How to complete this task »
Among the lines of the listing below, retype exactly those from the one containing "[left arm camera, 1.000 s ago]" through the one containing "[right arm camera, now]", both included. Do not include pictures.

Task input »
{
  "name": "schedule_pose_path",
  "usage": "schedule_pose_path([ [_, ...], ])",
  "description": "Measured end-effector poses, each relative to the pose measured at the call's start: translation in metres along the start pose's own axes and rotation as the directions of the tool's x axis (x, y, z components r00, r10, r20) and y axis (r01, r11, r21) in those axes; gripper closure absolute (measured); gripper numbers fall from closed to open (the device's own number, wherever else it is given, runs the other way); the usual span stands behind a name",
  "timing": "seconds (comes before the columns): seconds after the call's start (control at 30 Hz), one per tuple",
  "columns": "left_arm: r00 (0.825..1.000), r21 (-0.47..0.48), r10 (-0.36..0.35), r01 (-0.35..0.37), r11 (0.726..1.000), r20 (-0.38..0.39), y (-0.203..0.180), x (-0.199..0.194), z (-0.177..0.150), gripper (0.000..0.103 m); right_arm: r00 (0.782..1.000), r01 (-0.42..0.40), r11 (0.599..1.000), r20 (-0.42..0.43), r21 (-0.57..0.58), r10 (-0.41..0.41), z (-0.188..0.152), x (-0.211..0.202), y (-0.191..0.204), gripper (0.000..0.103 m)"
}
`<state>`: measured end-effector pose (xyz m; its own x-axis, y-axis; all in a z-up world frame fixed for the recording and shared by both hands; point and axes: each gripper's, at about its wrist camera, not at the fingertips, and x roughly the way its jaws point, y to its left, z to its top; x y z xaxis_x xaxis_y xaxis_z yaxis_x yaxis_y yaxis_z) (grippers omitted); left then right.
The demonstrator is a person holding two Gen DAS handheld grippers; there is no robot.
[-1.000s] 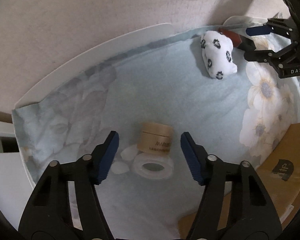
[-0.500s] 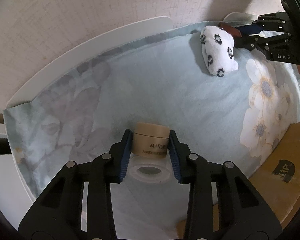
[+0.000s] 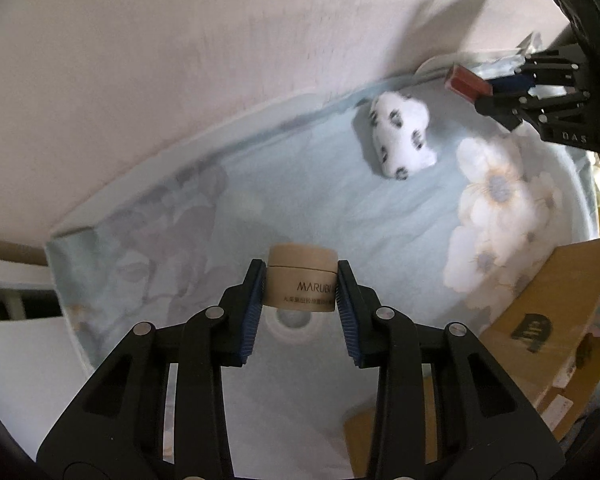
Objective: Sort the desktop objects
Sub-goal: 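Carry wooden-lid jar and lipstick into the box and release both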
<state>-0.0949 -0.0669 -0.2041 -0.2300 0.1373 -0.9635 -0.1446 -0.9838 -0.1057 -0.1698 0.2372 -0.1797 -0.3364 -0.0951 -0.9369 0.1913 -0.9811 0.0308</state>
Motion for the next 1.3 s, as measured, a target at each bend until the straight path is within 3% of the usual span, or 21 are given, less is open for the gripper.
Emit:
schedule_pose_path([
  [0.23, 0.998, 0.012, -0.049, 0.048, 0.999, 0.036, -0.015, -0.041, 0.028, 0.071, 0.999, -0.030, 0.999, 0.014, 0.010, 0.030, -0.029, -0.056, -0.008, 0.084],
  [0.3, 0.996, 0.018, -0.081, 0.080, 0.997, 0.032, -0.017, -0.058, 0.024, 0.071, 0.999, -0.047, 0.999, 0.016, -0.018, 0.047, -0.039, -0.076, -0.004, 0.084],
  [0.5, 0.996, 0.075, -0.087, 0.085, 0.994, 0.029, -0.054, -0.097, -0.002, 0.071, 0.997, -0.076, 0.992, -0.006, -0.099, 0.076, -0.066, -0.111, 0.035, 0.084],
  [0.63, 0.996, 0.108, -0.094, 0.093, 0.990, 0.002, -0.073, -0.111, -0.027, 0.072, 0.998, -0.054, 0.985, -0.035, -0.163, 0.049, -0.078, -0.113, 0.071, 0.085],
  [0.87, 0.995, 0.179, -0.098, 0.101, 0.979, -0.025, -0.111, -0.123, -0.066, 0.072, 0.992, -0.112, 0.974, -0.077, -0.199, 0.099, -0.111, -0.119, 0.111, 0.085],
  [1.3, 0.985, 0.210, -0.085, 0.115, 0.971, -0.148, -0.134, -0.093, -0.120, 0.072, 0.978, -0.155, 0.964, -0.174, -0.216, 0.119, -0.167, -0.102, 0.142, 0.084],
])
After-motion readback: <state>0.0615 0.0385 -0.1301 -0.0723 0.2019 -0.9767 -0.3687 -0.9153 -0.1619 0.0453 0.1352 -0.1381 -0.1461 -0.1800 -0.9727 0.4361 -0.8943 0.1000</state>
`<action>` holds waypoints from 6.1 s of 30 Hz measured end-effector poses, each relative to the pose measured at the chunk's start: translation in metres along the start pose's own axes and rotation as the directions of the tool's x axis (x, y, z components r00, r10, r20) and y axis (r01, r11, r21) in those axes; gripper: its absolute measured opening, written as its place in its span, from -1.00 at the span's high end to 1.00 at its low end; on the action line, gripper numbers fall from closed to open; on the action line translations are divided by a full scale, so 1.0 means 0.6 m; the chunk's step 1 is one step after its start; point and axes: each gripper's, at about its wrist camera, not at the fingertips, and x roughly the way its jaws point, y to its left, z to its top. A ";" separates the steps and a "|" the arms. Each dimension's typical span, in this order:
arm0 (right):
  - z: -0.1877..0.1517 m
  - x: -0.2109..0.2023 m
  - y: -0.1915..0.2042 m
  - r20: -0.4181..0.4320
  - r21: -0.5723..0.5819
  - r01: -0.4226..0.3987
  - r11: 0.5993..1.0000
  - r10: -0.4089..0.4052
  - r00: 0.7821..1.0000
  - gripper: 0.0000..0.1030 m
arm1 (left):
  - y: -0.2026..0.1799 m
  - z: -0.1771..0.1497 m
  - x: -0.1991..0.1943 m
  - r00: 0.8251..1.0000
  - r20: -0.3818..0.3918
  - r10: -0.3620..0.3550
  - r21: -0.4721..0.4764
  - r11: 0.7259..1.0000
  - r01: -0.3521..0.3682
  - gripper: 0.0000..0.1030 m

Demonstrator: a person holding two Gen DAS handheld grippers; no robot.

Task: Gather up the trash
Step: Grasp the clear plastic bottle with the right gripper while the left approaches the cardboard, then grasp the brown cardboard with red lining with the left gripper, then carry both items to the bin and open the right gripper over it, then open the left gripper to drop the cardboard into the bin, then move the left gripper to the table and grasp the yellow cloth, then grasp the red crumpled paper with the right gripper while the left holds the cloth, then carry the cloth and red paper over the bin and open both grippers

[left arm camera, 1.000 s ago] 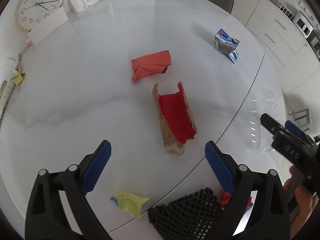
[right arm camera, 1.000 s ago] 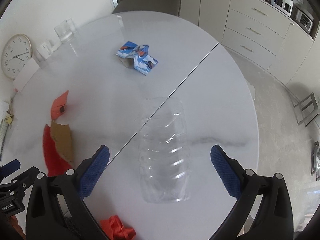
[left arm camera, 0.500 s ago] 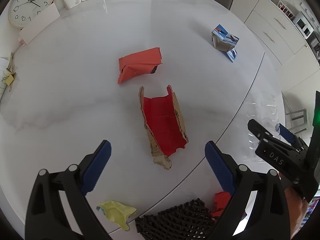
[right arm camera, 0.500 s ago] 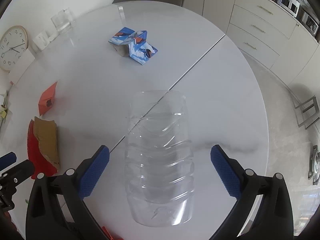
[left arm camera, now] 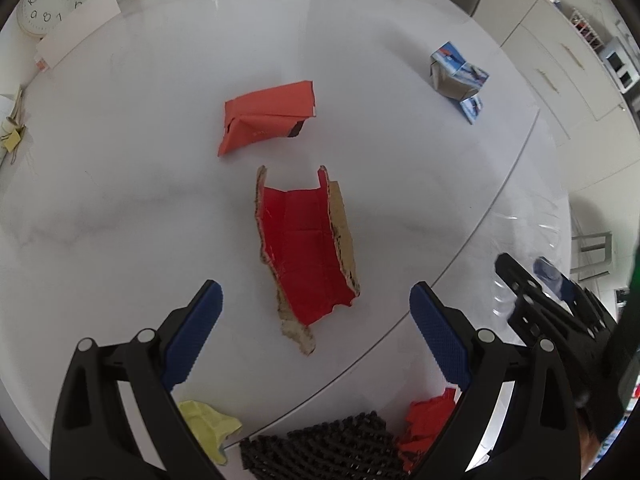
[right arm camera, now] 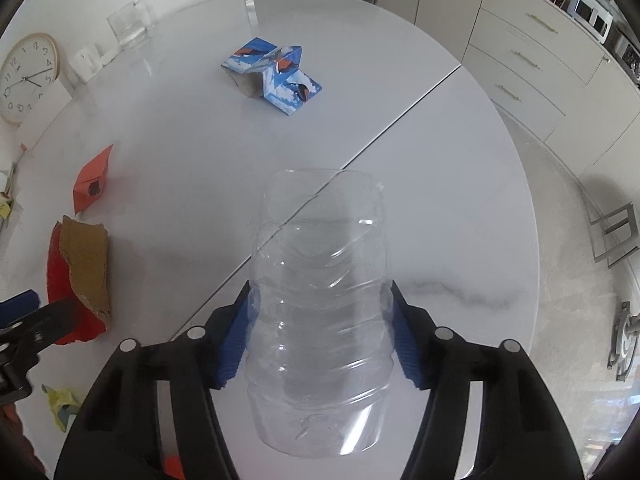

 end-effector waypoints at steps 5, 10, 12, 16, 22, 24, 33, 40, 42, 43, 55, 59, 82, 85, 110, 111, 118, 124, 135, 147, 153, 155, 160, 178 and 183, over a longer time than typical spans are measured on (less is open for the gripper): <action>-0.011 -0.019 -0.013 0.011 0.009 -0.020 1.000 0.019 1.000 -0.21 | -0.009 0.009 0.020 0.999 -0.018 0.029 -0.028 0.999 -0.030 -0.76; -0.030 -0.065 -0.043 0.036 0.040 -0.039 0.998 0.038 0.999 -0.22 | -0.016 0.021 0.056 0.997 -0.064 0.053 -0.059 0.997 -0.057 -0.76; -0.038 -0.086 -0.054 0.044 0.050 -0.058 0.997 0.055 0.997 -0.22 | -0.015 0.025 0.071 0.995 -0.088 0.049 -0.077 0.995 -0.056 -0.58; -0.058 -0.122 -0.074 0.063 0.074 -0.089 0.993 0.084 0.994 -0.22 | -0.021 0.033 0.065 0.994 -0.054 0.095 -0.038 0.995 -0.097 0.16; -0.091 -0.166 -0.095 0.086 0.110 -0.143 0.984 0.134 0.987 -0.22 | -0.015 0.031 0.041 0.998 -0.040 0.053 -0.023 0.998 -0.054 0.34; -0.103 -0.183 -0.104 0.097 0.118 -0.147 0.982 0.136 0.986 -0.22 | -0.018 0.023 0.021 0.999 -0.021 0.050 0.001 0.999 -0.050 0.34; -0.189 -0.271 -0.150 0.125 0.136 -0.131 0.982 0.114 0.986 -0.22 | -0.101 -0.092 -0.140 0.998 0.062 -0.018 0.236 0.972 0.003 0.33; -0.333 -0.318 -0.218 0.072 0.207 -0.071 0.976 0.058 0.996 -0.22 | -0.181 -0.239 -0.200 0.991 0.013 -0.131 0.423 0.899 0.113 0.32; -0.379 -0.311 -0.242 0.051 0.245 -0.067 0.967 0.056 0.997 -0.22 | -0.216 -0.276 -0.203 0.987 -0.006 -0.161 0.465 0.873 0.146 0.31; -0.392 -0.307 -0.248 0.047 0.256 -0.067 0.964 0.057 0.997 -0.22 | -0.230 -0.296 -0.203 0.985 -0.016 -0.170 0.491 0.857 0.156 0.31; -0.477 -0.233 -0.303 -0.043 0.248 -0.038 0.968 0.050 0.998 -0.86 | -0.352 -0.432 -0.185 0.987 -0.062 -0.146 0.632 0.760 0.152 0.30; -0.487 -0.281 -0.346 0.021 0.300 -0.027 0.954 0.022 1.000 -0.95 | -0.373 -0.440 -0.171 0.986 -0.084 -0.142 0.648 0.745 0.162 0.29; -0.486 -0.414 -0.439 0.193 0.375 0.053 0.926 -0.133 0.972 -0.95 | -0.420 -0.510 -0.207 0.989 0.001 -0.146 0.736 0.670 0.098 -0.85; -0.460 -0.424 -0.411 0.224 0.333 0.031 0.942 -0.111 0.968 -0.95 | -0.385 -0.478 -0.232 0.985 0.065 -0.161 0.691 0.720 0.072 -0.85; -0.236 -0.324 -0.036 0.150 -0.069 -0.205 0.976 0.213 0.965 -0.95 | 0.072 -0.277 -0.181 0.975 0.221 -0.037 0.363 0.931 -0.047 -0.85; -0.231 -0.317 -0.027 0.137 -0.071 -0.203 0.977 0.211 0.968 -0.95 | 0.079 -0.270 -0.174 0.975 0.219 -0.038 0.381 0.923 -0.049 -0.85; -0.210 -0.286 0.008 0.068 -0.062 -0.162 0.985 0.166 0.984 -0.95 | 0.129 -0.229 -0.104 0.984 0.170 -0.051 0.517 0.855 -0.045 -0.68; -0.207 -0.269 0.014 0.019 -0.030 -0.127 0.991 0.127 0.992 -0.95 | 0.134 -0.209 -0.060 0.988 0.120 -0.100 0.659 0.752 -0.003 -0.58; -0.199 -0.244 0.014 -0.025 0.019 -0.162 0.987 0.162 0.986 -0.95 | 0.124 -0.205 -0.031 0.986 0.073 -0.149 0.775 0.631 0.038 0.11; -0.150 -0.157 0.087 -0.131 -0.017 -0.261 0.965 0.257 0.957 -0.49 | 0.190 -0.185 -0.047 0.967 0.065 -0.245 0.486 0.855 0.184 0.77; -0.145 -0.124 0.098 -0.201 -0.006 -0.251 0.968 0.245 0.948 -0.01 | 0.205 -0.180 -0.048 0.962 0.068 -0.264 0.431 0.877 0.211 0.79; -0.145 -0.114 0.099 -0.222 0.005 -0.253 0.968 0.247 0.943 0.23 | 0.209 -0.181 -0.051 0.963 0.078 -0.259 0.426 0.882 0.203 0.79; -0.144 -0.104 0.105 -0.241 -0.004 -0.253 0.967 0.245 0.939 0.71 | 0.214 -0.172 -0.060 0.962 0.078 -0.261 0.409 0.888 0.208 0.79; -0.111 -0.137 0.105 -0.156 -0.017 -0.255 0.967 0.250 0.956 0.87 | 0.182 -0.149 -0.014 0.982 0.028 -0.189 0.477 0.866 0.153 0.10; -0.097 -0.160 0.105 -0.110 -0.021 -0.265 0.964 0.261 0.959 0.87 | 0.192 -0.146 -0.010 0.979 0.033 -0.203 0.454 0.875 0.166 0.30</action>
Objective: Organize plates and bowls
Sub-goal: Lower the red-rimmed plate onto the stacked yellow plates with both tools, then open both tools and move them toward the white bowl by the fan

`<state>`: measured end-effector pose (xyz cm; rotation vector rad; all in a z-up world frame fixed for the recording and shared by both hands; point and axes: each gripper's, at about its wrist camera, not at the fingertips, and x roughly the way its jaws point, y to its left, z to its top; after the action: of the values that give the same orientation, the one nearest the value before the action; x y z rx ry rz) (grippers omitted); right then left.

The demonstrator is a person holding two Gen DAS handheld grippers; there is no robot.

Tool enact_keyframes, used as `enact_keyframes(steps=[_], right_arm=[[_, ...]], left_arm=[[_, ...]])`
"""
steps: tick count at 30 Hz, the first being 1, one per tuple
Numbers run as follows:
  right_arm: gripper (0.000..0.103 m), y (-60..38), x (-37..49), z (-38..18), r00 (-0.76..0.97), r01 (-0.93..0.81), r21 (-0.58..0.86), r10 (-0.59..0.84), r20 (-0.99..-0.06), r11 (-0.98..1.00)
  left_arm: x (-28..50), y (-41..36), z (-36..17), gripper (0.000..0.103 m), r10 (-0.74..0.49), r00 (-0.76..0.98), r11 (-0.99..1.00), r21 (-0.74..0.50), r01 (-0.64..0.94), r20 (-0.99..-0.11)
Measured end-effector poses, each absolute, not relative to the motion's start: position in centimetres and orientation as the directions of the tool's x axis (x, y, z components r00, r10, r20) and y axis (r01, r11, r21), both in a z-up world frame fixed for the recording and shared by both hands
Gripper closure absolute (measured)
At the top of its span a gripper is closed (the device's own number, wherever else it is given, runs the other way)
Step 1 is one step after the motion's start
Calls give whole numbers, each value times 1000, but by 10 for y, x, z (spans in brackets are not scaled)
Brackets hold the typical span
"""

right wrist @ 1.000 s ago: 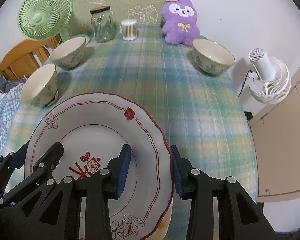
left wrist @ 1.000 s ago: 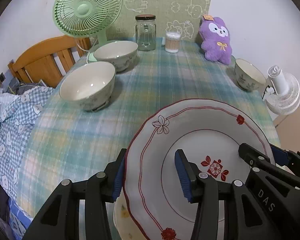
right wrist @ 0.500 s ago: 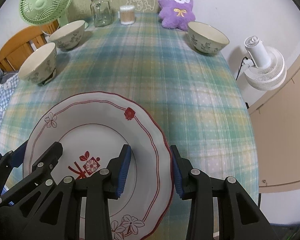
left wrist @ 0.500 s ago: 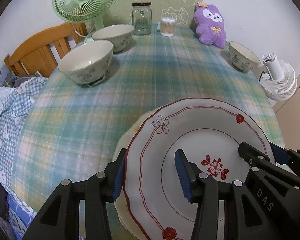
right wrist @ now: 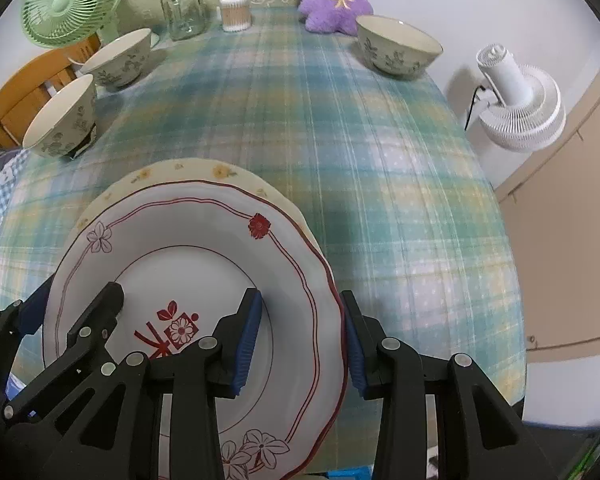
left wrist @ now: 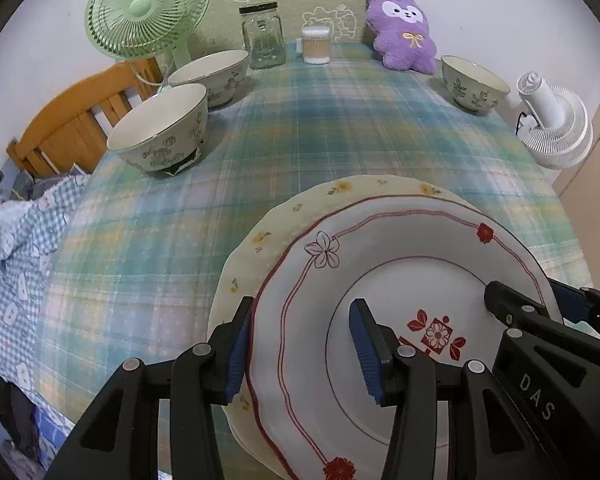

Output for this task »
[left arm camera, 1.000 s ago] 
[right arm camera, 1.000 s ago] 
[left arm camera, 0.500 s ago] 
[right arm camera, 0.500 s ago] 
[left arm camera, now] 
[right arm camera, now] 

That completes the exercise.